Exercise objective:
From the first line to the last, transcribe the data exactly and skip the pictures.

[[ Information provided open ]]

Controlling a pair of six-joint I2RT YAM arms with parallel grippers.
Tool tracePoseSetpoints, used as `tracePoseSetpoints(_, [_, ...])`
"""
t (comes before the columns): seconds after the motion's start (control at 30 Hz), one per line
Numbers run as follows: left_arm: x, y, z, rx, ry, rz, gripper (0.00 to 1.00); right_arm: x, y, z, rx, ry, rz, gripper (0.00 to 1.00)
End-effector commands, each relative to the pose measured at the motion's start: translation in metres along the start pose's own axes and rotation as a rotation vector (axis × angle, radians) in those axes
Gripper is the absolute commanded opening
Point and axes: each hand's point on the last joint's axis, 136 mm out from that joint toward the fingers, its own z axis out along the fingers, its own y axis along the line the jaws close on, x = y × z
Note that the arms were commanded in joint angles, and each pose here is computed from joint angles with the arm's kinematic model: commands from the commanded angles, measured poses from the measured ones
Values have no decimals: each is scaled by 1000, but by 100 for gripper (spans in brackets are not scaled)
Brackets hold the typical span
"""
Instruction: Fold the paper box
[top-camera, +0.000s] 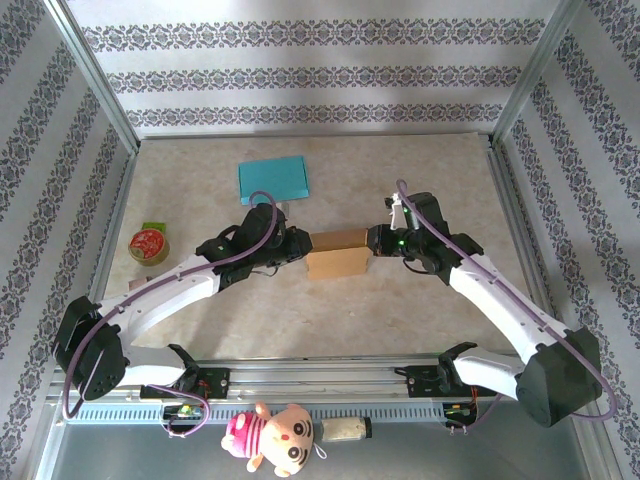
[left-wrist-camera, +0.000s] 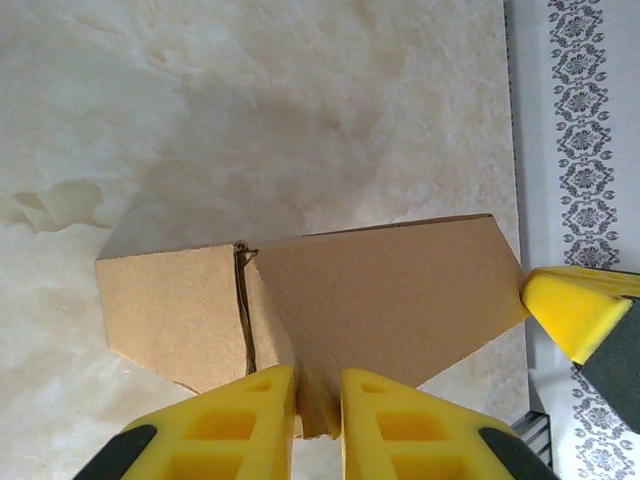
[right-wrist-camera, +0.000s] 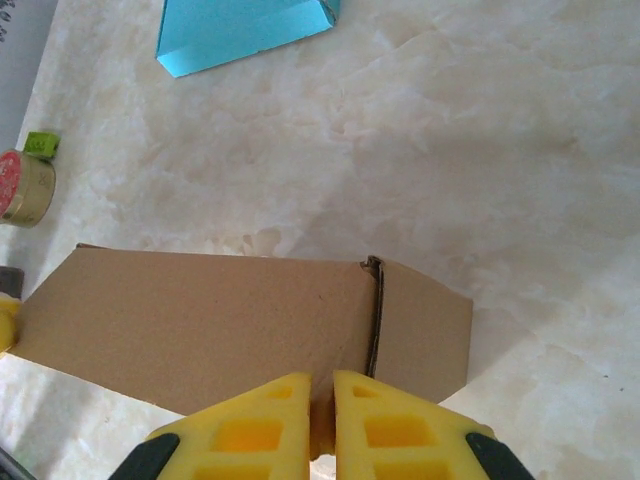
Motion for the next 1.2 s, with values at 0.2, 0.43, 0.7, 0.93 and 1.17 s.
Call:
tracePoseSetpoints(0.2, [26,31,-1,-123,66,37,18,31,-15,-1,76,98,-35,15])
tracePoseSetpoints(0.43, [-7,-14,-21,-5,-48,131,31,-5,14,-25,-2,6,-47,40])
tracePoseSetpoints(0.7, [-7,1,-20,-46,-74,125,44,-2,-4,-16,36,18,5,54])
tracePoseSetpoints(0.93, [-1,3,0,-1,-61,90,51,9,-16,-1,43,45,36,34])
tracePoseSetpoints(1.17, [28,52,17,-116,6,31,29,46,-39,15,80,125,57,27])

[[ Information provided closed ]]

Answer for the task:
Controlling a pair of six-joint I2RT YAM arms with parallel grippers.
Tool tracePoseSetpoints, used as `tracePoseSetpoints(_, [_, ...])`
"""
t (comes before the columns): seconds after the motion's start (control at 30 Hz), one per line
Numbers run as follows: left_arm: x, y, z, rx, ry, rz, gripper (0.00 to 1.00); right_arm: x, y, z, rx, ry, rz, gripper (0.00 to 1.00)
End-effector commands, each relative to the pose measured at the motion's start: translation in metres along the start pose's own axes and rotation as a rotation vector (axis × angle, radians) in those axes
Gripper is the absolute commanded opening
Point and axes: each hand's point on the last joint's axis, 136 mm out from that joint toward the fingers, its own z axis out along the fingers, its own y axis along the line the jaws close on, x = y × z
Note that the arms were commanded in joint angles, and each pose here is computed from joint angles with the arm's kinematic model: commands from the commanded angles, measured poses from the measured ones
Values have no decimals: each is scaled by 1000, but by 100 for gripper (spans in brackets are not scaled)
Brackets hold the typical span
"""
Instruction: Fold the paper box
[top-camera, +0.000s] 
[left-wrist-camera, +0.000s] 
[right-wrist-camera, +0.000s] 
Motion for the next 1.2 s, with values at 0.2, 0.43, 0.7, 0.93 and 1.17 s.
Call:
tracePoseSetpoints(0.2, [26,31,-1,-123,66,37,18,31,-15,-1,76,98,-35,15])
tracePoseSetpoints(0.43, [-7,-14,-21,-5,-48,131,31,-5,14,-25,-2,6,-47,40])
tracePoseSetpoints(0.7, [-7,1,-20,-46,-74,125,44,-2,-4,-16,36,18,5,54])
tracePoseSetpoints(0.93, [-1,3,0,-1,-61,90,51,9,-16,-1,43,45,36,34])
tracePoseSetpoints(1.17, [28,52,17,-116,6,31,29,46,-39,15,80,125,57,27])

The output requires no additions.